Luisa Caldwell installing Curtain Call at the University of Iowa 2019, photo: Justin Torner
Brooklyn based artist Luisa Caldwell began to exhibit her candy wrapper work in 2002. She collects candy wrappers, from her daily walk on the city sidewalks or gets them from friends who send them to her from all over the world. Caldwell says she likes cleaning up the earth one wrapper at a time. Her current show at FIveMyles runs from September 18th through October 17th.
Tell me about yourself and what would you like to share about your overall art practice?
At an early age, I was lucky to be exposed via my mother first-hand to Italian language as well as Italian Renaissance art and architecture. I didn’t discover contemporary art until studying at the University of Iowa. Though I had by the age of 5, in a kindergarten classroom in Crenshaw Los Angeles, decided I wanted to be an artist.
My practice is multi-disciplinary, using different materials for different projects, and much experimentation in between, which admittedly often leads to dead ends. I have to be true to my nature though, and mine is curious about trying new ideas and materials. I guess it is learning by doing and/or failure. I work and draw on paper a lot, with a tendency towards pattern making and nature-based imagery. I make collages using fruit stickers of flower still lives. And this past pandemic year I embarked on a time-consuming bead mosaic series. I’ve worked with beads all my life, mostly in the craft/jewelry realm but am using them more and more in “fine art”. My installation work is different even still and is a collaboration between art and architecture, with a focus on reclaimed and found materials such as street smashed aluminum beverage cans or discarded candy wrappers. My practice consists of many practices!
I pinch the wrappers in the middle into a bow shape, tying them with thread into long streamers. I’ve also used the wrappers in other formats such as gluing them side by side to make large tapestry-like panels resembling stained glass with the medium’s ability to transfer light. Relating to the floral still lives I make with collected fruit stickers, I have cut up candy wrappers for the tiny pictures of fruit and flowers and composed tiny still lives of fruit baskets and stack of lemons like a traditional Italian ceramic.
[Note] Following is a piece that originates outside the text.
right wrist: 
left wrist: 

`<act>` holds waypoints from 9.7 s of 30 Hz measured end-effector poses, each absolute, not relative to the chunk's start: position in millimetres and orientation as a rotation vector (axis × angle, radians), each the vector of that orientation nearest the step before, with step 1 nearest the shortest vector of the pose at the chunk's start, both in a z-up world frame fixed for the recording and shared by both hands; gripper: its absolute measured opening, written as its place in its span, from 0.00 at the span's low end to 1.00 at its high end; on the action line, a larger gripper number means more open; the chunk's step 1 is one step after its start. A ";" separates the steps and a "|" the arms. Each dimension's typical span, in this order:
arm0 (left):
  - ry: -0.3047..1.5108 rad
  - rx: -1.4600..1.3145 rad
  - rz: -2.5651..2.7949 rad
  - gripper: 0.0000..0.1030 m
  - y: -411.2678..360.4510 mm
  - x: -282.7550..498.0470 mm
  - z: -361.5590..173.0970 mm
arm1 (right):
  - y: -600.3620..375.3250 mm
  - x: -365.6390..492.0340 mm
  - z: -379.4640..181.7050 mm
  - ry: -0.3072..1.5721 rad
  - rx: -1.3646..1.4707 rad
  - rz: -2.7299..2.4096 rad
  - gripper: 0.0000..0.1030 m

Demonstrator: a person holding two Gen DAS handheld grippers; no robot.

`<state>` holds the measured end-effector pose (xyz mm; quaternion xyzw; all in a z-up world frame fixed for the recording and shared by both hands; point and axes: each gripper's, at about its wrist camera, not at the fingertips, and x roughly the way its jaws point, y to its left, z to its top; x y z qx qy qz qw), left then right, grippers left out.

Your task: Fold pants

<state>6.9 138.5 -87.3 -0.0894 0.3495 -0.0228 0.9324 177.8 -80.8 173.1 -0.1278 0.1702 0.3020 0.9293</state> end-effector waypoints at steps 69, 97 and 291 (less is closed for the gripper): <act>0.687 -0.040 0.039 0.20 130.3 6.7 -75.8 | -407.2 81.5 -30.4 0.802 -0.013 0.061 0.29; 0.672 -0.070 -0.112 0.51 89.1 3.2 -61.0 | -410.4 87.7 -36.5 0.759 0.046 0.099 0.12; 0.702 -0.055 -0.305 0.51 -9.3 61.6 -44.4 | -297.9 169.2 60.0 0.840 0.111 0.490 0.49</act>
Triple C, 2016, Humanities Gallery Long Island University Brooklyn Campus, photo: Alan Weiner
Tell me about the body of work featured at Five Myles. What is the genesis of the show?
For FiveMyles Plus/Space, a kind of indoor/outdoor space open and visible from the street, I am exhibiting a candy wrapper installation. I haven’t shown a large-scale wrapper installation in NYC since DUMBO Art Festival 2012. I am excited to present this work again. Though I did use the wrought iron fence at the front of my building for a virtual iteration for Art Prospect, a public art festival based in St. Petersburg, Russia. Living with the piece out my window and observing passerby reactions, I was reminded how popular this work is. It has always been a crowd pleaser and this particular version will be visible 24 hours a day through an open gate. Its simple double take response offers up delight, each wrapper wafts with every draft of air, metamorphosing into a dancing cellophane butterfly.
Going back decades, I cannot be sure exactly how I came to use candy wrappers as art material. Definitely one of the first I saved was a Felix Gonzales Torres blue wrapper, which I still have sandwiched in an old address book. I kept it because it was an extension of his artwork. I mean it is part of the art, therefore valuable, at least as a concept. I do not throw them away. Another influence was my first adult trip to Europe on my own and being sentimental about ticket stubs, museum stubs and other ephemera including tiny well designed European candy wrappers. I’d stick an especially beautiful one in my journal. Friends and family collect for me now. I periodically receive large envelopes of wrappers from friends all over the world. For me there is the belief in the anima of an object and in our material culture and links to other people’s lives as well.
In an apologia of the candy wrapper as an art material—because I was once asked why I would use such an unimportant whimsical thing—I will say as a byproduct of the sugar industry its implications are immense, everything from slavery and exploitation (human and environmental) to childhood obesity. Sugar is highly addictive for some people, including myself. I will often find a trail of wrappers on the sidewalk, for some it is hard to eat just one! The American rapper Phife Dawg, a member of the group A Tribe Called Quest, who died of complications from diabetes, said he couldn’t quit sugar. For him it was as addictive as any narcotic.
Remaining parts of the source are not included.